WHAT THE TASK REQUIRES:
In the records that follow, find the line with "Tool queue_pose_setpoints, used"; from there, retype every line exactly through the line with "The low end", which also belongs to the answer.

[Data records]
::::::::::

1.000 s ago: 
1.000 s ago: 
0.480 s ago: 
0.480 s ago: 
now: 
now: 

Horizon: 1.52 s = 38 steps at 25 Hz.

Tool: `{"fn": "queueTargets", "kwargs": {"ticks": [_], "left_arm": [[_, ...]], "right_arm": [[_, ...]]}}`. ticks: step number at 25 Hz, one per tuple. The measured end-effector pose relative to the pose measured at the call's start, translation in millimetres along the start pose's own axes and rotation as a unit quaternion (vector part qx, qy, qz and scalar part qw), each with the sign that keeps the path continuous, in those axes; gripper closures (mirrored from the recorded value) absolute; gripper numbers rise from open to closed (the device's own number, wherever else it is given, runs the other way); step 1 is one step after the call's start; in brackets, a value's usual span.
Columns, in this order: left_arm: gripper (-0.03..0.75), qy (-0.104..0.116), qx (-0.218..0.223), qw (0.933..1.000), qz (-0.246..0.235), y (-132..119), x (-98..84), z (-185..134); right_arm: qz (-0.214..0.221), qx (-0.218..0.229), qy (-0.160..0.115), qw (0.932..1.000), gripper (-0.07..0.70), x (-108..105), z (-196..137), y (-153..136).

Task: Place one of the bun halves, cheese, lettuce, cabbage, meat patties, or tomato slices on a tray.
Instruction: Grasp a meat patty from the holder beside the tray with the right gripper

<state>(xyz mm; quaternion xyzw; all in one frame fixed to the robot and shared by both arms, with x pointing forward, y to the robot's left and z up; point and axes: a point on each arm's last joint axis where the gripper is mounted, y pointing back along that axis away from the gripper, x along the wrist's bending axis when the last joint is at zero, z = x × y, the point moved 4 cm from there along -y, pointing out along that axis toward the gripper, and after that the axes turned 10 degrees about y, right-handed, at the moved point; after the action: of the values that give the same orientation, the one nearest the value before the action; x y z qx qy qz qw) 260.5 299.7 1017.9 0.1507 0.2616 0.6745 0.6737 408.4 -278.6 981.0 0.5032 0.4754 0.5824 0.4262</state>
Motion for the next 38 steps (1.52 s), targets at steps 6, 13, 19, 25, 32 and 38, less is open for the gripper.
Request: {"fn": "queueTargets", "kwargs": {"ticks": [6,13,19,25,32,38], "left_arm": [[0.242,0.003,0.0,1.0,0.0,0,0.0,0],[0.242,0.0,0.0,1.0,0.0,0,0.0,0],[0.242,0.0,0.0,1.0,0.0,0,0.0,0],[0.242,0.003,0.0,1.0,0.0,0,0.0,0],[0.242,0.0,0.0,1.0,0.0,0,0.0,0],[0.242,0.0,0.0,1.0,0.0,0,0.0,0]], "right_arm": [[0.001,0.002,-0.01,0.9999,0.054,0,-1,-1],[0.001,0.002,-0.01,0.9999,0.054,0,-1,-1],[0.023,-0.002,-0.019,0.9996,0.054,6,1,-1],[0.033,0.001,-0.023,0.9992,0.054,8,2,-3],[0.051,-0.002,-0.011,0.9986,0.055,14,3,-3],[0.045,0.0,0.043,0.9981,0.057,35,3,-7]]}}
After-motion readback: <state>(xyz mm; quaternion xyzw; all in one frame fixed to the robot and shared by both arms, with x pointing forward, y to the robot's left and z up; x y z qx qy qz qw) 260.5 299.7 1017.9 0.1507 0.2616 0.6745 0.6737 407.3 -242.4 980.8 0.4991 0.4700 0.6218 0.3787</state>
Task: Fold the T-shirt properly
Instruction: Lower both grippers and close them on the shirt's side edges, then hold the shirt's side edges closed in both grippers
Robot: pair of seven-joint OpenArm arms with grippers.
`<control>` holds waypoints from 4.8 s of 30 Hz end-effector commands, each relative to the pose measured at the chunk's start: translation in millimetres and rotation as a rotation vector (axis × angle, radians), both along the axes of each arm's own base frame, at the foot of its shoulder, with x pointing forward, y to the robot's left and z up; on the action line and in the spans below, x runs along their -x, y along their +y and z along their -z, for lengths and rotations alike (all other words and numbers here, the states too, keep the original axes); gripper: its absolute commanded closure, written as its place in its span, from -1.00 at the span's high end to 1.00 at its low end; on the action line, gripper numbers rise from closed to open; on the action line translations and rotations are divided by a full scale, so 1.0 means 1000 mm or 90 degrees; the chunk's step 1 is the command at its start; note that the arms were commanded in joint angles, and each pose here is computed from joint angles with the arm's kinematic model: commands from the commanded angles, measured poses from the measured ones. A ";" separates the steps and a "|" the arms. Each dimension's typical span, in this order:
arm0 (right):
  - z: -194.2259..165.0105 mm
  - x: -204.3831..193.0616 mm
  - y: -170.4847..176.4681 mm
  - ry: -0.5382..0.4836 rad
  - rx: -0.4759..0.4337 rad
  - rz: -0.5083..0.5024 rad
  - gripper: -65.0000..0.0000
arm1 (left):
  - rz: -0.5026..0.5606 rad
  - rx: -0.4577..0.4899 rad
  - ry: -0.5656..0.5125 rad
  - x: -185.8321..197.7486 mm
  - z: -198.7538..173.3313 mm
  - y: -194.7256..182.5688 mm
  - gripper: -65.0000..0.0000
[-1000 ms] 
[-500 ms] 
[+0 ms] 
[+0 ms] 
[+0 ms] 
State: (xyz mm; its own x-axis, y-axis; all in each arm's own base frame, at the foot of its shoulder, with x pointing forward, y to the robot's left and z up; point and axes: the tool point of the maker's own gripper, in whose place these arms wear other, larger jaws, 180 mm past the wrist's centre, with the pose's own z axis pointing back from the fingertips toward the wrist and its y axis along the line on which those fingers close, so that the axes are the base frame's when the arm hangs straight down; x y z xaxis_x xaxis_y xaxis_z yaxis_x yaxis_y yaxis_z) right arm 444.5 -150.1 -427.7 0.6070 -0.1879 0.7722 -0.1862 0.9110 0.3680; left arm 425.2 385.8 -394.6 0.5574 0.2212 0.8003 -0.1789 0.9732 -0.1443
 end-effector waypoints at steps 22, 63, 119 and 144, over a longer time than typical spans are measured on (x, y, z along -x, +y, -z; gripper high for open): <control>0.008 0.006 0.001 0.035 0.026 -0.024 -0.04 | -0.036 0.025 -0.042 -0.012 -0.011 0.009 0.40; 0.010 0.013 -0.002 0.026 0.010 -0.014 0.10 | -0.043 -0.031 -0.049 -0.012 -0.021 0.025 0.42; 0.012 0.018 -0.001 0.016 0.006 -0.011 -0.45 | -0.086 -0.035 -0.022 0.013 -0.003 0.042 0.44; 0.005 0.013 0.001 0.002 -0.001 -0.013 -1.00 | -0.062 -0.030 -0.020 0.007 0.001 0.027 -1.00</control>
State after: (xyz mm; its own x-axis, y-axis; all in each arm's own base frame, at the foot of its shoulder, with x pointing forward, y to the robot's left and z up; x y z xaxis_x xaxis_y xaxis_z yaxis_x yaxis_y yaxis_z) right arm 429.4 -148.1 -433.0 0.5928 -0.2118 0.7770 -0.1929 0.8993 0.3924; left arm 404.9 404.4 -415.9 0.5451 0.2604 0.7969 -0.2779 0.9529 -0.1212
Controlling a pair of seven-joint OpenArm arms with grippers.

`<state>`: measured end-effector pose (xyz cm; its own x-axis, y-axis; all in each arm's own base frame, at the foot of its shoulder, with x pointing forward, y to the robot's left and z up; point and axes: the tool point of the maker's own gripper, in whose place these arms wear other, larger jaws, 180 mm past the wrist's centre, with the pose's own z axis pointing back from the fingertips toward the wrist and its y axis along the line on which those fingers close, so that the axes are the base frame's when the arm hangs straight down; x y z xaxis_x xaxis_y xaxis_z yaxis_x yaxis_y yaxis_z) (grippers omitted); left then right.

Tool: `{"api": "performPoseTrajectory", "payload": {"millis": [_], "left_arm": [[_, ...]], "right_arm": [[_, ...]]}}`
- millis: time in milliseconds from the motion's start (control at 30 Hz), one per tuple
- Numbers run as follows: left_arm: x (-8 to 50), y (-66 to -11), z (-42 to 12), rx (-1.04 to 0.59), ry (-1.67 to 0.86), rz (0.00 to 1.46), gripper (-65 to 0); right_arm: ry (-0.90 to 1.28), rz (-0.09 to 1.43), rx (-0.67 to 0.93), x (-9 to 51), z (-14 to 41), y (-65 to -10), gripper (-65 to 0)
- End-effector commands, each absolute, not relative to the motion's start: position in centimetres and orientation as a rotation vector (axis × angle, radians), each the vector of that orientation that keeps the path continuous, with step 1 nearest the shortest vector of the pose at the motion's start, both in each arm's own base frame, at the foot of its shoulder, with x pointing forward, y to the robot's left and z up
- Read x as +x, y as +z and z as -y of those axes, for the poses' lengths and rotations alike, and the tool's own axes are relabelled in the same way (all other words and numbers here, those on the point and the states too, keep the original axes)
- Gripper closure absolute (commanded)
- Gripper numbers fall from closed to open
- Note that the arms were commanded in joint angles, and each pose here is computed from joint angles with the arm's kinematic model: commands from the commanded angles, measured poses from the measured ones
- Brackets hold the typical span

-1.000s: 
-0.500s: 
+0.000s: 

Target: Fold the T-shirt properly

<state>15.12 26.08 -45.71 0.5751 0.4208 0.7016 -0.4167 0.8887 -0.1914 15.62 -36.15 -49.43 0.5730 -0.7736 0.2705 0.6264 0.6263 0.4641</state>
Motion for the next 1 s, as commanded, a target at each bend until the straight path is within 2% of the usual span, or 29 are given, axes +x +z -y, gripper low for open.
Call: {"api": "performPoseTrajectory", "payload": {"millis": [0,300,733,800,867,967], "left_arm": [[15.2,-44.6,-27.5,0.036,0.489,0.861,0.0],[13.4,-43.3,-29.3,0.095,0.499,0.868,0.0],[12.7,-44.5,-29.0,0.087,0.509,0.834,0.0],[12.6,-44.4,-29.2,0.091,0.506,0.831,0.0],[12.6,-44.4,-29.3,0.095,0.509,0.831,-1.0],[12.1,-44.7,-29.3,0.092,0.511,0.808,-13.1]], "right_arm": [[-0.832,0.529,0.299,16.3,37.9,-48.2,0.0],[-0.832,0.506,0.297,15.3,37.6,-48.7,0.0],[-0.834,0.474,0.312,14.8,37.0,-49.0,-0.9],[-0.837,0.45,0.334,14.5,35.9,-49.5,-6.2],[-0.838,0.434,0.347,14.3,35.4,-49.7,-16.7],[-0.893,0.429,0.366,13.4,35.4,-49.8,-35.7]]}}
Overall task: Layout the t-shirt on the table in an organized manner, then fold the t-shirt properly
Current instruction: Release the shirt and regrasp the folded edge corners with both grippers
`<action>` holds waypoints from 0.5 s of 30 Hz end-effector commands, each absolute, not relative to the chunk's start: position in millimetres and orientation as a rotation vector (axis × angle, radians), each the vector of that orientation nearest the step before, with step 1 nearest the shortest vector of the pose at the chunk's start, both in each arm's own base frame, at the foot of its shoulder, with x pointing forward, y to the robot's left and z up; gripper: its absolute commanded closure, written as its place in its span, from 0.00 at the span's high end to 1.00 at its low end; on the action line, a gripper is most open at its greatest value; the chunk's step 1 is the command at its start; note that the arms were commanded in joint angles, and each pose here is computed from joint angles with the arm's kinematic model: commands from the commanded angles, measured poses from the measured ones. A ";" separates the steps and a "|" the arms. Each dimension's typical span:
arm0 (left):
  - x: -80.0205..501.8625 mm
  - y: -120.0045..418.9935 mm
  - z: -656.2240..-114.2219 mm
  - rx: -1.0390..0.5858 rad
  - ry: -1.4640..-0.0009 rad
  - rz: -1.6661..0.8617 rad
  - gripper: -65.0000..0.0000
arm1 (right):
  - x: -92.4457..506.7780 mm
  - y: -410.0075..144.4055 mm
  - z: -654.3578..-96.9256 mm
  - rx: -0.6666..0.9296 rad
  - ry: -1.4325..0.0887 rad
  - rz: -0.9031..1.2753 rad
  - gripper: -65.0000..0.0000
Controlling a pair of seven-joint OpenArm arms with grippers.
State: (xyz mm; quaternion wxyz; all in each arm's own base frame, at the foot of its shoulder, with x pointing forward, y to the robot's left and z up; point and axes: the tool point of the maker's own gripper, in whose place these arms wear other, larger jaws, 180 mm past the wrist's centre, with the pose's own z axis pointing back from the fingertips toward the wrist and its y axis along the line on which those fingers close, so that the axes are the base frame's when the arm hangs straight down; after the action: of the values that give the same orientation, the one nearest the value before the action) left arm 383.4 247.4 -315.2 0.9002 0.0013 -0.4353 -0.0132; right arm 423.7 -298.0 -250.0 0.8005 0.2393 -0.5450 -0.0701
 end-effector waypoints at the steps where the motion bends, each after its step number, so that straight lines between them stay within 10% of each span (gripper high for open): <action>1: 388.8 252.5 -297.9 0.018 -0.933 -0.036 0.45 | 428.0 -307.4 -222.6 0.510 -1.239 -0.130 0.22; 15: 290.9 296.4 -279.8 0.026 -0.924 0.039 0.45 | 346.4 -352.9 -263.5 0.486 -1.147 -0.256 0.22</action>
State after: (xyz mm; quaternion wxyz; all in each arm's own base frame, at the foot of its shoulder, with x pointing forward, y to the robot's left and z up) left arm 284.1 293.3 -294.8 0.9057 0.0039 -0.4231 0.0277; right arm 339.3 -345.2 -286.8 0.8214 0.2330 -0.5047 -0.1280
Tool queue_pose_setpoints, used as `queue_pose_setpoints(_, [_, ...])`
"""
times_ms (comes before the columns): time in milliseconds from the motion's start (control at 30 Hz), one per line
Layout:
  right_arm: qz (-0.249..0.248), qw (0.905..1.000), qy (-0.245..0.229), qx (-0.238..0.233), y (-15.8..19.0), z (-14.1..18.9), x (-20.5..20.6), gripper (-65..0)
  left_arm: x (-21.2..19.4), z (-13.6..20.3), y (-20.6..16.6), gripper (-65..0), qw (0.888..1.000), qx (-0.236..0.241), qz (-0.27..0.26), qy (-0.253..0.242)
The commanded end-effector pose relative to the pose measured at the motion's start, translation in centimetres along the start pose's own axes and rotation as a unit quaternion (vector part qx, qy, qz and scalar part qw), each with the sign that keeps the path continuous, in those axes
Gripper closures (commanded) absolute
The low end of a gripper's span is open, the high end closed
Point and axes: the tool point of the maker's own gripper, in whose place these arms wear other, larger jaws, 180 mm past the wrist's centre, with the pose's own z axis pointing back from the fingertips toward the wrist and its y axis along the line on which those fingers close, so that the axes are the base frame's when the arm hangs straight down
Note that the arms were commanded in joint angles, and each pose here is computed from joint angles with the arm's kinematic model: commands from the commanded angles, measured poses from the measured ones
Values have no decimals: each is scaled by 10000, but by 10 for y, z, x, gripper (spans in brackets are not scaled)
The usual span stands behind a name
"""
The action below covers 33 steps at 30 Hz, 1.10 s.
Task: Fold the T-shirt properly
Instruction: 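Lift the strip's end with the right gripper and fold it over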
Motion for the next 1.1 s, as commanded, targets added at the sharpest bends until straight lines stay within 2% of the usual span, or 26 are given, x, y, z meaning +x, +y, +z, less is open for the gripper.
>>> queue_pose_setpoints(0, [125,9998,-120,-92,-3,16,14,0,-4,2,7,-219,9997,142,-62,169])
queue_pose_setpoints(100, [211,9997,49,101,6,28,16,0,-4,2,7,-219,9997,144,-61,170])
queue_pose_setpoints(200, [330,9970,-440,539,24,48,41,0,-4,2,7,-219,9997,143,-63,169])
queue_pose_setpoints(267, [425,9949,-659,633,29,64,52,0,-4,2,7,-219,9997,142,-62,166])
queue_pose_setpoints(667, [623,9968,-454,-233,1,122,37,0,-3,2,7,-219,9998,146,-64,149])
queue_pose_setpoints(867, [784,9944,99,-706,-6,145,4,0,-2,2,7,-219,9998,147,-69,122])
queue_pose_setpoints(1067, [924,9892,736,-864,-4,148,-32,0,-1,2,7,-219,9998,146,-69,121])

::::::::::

EXPECTED OUTPUT:
Tool queue_pose_setpoints, used as `queue_pose_setpoints(_, [_, ...])`
"""
times_ms (comes before the columns): time in milliseconds from the motion's start (control at 30 Hz), one per line
Layout:
  right_arm: qz (-0.249..0.248), qw (0.905..1.000), qy (-0.245..0.229), qx (-0.238..0.233), y (-15.8..19.0), z (-14.1..18.9), x (-20.5..20.6), gripper (-65..0)
  left_arm: x (-21.2..19.4), z (-13.6..20.3), y (-20.6..16.6), gripper (-65..0), qw (0.888..1.000), qx (-0.236..0.241), qz (-0.27..0.26), qy (-0.253..0.242)
The commanded end-effector pose relative to the pose measured at the motion's start, translation in centimetres along the start pose's own axes and rotation as a unit quaternion (vector part qx, qy, qz and scalar part qw), each with the sign that keeps the path continuous, in those axes
Gripper closures (commanded) absolute
The low end of a gripper's span is open, the high end closed

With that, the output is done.